Morally, the healthcare professional has the duty to help cure, promote and protect patients’ health, confidentiality, dignity, and respect patients’ autonomy and privacy in addition to delivering quality medical service to the patient. He advised practitioners to be courteous, compassionate and have common sense.

In ending he reiterated that medicine is a moral enterprise, a commitment to help and cure the sick and never to injure them, therefore it is not too much to demand healthcare professionals to be people of virtue.

Gyikua Plange-Rhule
Dr. Gyikua Plange-Rhule (Department of Child Health)

A member of Faculty, Dr. Gyikua Plange-Rhule explained negligence as failure to exercise the due care that a reasonably prudent person would exercise under similar

circumstances. On malpractice she said it is a is professional negligence, Malpractice is therefore a type of negligence, and Medical Malpractice a type of Malpractice. All three components of negligence must be proved by the accuser in law cases.

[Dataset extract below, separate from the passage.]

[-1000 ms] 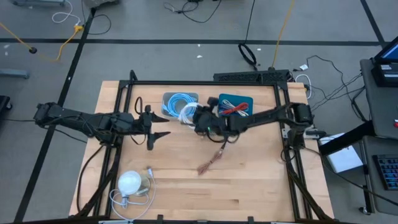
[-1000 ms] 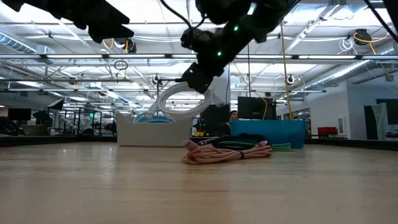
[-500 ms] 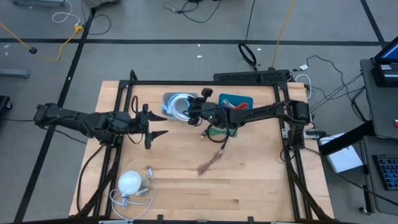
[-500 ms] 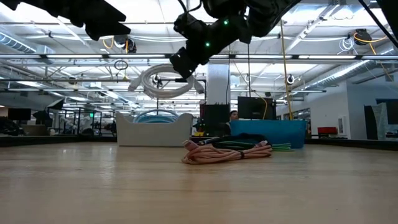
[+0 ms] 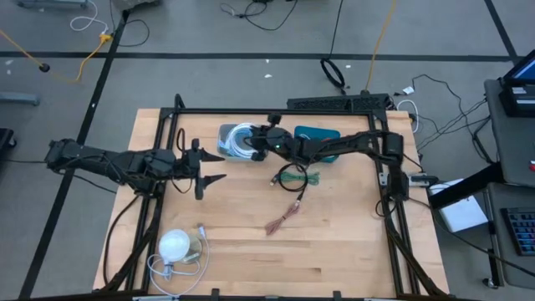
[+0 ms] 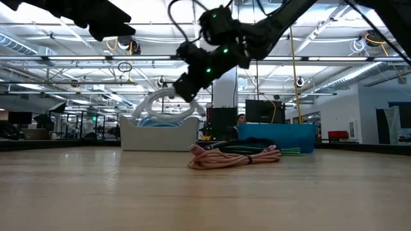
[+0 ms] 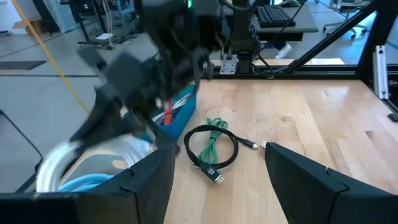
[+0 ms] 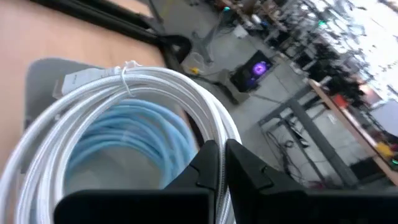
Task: Pick & Place USB Port
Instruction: Put the white hdmi cable into the gray bin, then put the pink charger cable into the blue bin
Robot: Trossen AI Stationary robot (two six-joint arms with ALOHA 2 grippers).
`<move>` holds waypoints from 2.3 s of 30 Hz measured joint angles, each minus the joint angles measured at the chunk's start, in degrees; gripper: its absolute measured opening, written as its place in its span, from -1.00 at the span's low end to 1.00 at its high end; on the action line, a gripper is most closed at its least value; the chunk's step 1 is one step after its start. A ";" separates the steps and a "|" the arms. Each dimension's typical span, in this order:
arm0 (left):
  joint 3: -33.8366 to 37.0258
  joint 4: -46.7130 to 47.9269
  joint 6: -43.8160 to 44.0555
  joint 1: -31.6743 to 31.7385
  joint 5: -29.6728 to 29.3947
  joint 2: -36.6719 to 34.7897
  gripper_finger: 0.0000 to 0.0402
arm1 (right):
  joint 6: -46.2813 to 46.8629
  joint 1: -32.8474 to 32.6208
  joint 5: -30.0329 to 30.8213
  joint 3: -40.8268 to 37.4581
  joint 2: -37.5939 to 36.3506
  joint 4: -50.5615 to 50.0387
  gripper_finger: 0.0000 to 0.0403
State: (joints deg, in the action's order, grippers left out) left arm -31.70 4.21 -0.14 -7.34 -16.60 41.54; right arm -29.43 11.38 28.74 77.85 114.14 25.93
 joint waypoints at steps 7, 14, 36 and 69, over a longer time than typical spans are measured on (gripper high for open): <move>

She stated that though healthcare professionals should not fight obvious cases, they should not always roll over and accept charges of negligence but be involved in their defense if they do decide to contest, because medicine is a very technical area.

Dr. Plange-Rhule said practitioners must learn to communicate medical facts in layman’s English to judges, Lawyers and others. She cautioned that being respectful and professional with patients before and after the incident makes them less likely to litigate but doesn’t eliminate it entirely.  She encouraged healthcare professionals to have good clinical practice and excellent documentation skills. However, they must accept that with the best clinical practice, things may still go wrong.